23-03. 가상의 문서를 이용한 하이드

🎁 리랭킹과 하이드라는 두 가지 방식을 통해 검색 시스템의 성능을 향상시킬 수 있다.

  • 리랭킹은 초기 검색 결과를 더욱 정교하게 재정렬하여 사용자의 의도에 가장 부합하는 문서를 선별해내는 방식
  • 하이드는 가상의 이상적인 답변을 생성하여 이를 기반으로 검색의 정확도를 높이는 방식

→ RAG 시스템에 이러한 검색 성능 향상 기법들을 필요에 따라 적절히 적용한다면 검색의 정확도를 향상시키고 더욱 신뢰할 수 있는 답변을 얻을 수 있다.

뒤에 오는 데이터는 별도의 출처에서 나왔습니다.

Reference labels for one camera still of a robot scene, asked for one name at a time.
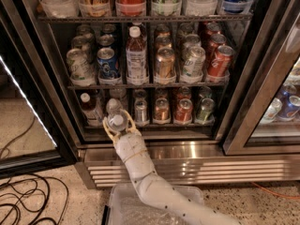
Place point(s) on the brown tea bottle middle shelf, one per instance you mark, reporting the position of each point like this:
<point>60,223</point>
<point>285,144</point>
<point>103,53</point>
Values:
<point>136,57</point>

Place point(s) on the wire shelf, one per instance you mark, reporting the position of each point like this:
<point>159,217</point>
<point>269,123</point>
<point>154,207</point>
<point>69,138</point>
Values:
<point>146,85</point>
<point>149,19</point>

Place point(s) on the middle wire shelf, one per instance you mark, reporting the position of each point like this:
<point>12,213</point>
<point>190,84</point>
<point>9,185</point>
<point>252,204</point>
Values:
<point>146,85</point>

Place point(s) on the steel fridge bottom grille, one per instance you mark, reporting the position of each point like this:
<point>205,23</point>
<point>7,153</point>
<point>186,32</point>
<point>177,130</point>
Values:
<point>189,163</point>

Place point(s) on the clear water bottle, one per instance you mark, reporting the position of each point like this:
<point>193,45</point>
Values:
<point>113,105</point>
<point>117,121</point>

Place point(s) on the gold can top shelf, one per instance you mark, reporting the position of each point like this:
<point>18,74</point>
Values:
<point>95,8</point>

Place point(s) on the brown tea bottle bottom shelf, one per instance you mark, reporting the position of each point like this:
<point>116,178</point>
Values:
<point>92,110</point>

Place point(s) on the clear water bottle front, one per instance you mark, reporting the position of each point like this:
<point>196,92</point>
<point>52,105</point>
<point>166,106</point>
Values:
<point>117,121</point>

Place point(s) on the red can middle shelf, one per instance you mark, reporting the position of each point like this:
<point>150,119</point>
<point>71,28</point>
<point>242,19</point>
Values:
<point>222,59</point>

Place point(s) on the white green can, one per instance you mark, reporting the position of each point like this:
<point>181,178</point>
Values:
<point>81,72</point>
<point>192,66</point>

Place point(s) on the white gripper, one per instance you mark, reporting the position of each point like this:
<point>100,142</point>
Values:
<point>130,147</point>

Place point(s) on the blue pepsi can middle shelf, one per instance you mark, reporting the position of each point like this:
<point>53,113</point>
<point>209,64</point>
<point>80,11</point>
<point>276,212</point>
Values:
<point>108,67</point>

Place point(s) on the silver can bottom shelf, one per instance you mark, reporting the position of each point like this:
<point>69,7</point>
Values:
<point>141,112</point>

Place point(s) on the closed fridge right door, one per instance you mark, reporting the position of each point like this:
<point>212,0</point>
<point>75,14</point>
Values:
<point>265,74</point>

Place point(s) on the clear bottle top right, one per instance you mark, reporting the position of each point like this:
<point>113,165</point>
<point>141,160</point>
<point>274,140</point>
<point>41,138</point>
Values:
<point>200,7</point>

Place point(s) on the upper wire shelf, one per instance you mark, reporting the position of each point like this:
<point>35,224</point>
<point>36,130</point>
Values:
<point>149,19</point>

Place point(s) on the brown tea bottle shelf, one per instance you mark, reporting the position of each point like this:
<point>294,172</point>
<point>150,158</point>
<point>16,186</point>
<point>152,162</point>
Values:
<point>136,57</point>
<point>92,110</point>

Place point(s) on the green can bottom shelf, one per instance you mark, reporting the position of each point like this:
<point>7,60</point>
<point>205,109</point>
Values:
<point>204,113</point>

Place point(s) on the gold can bottom shelf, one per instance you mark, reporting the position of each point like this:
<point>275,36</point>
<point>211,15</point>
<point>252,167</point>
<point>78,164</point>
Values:
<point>162,111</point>

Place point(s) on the red can shelf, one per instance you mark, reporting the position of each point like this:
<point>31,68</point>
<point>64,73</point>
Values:
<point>222,59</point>
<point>183,112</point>
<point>131,7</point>

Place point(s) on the clear plastic bin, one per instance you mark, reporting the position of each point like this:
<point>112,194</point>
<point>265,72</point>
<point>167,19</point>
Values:
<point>126,207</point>

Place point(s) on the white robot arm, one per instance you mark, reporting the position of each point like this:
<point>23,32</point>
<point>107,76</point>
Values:
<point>191,212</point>

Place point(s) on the clear water bottle behind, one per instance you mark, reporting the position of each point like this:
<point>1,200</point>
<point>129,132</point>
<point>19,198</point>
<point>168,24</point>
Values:
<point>113,105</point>

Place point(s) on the red can bottom shelf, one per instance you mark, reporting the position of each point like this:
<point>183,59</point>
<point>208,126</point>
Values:
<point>183,112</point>

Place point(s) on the open fridge glass door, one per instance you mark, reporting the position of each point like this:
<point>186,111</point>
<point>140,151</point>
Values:
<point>30,140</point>

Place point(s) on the gold can middle shelf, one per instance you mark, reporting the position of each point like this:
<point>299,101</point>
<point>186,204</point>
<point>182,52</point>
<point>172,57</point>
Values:
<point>164,70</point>

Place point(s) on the white green can left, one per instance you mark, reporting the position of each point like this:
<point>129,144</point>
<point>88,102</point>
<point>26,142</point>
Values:
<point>81,72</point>

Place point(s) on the red can top shelf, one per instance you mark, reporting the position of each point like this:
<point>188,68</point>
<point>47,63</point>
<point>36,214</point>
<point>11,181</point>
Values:
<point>131,7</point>

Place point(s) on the gold can shelf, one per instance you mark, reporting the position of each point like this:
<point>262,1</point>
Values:
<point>164,70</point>
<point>162,111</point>
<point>95,8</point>

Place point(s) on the white green can right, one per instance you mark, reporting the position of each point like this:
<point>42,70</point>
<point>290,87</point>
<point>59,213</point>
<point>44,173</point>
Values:
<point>192,66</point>

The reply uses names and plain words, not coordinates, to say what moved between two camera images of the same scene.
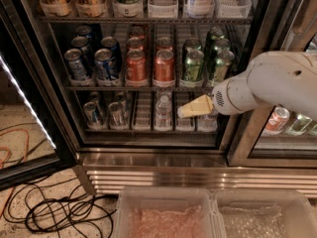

🎁 코사인 유사도가 1에 가까울수록(유사할수록), 코사인 거리는 0에 가까워진다.

  • 거리 기반 측정이 검색 알고리즘과 더 잘 맞다.

🔮 HyDE에 대하여

하이드는 검색 성능을 향상시키는 방법 중 하나이다.

전통적인 검색 시스템에서는 사용자의 질의를 직접 임베딩하여 문서를 검색했지만, 하이드는 질의에 대한 가상의 답변 문서(=LLM의 답변)를 먼저 생성한 후 이를 기반으로 검색을 수행하여 검색 성능을 높인다.

  1. 가상 문서 생성 단계

: LLM을 활용하여 사용자의 질문에 대한 답변 문서를 생성하는 단계

  • 기존의 RAG에서는 사용자의 질문으로 벡터 데이터베이스에서 유사한 문서를 검색하는 경우 ↑
  • 하이드에서는 해당 질문을 바로 검색으로 사용하지 않고, 준비해둔 LLM에게 질문을 입력
  1. 임베딩 및 검색 단계

: 위에서 얻은 LLM의 답변을 임베딩 모델을 통해 벡터화하고, 이 벡터를 사용하여 벡터 데이터베이스에서 유사한 문서들을 검색한다.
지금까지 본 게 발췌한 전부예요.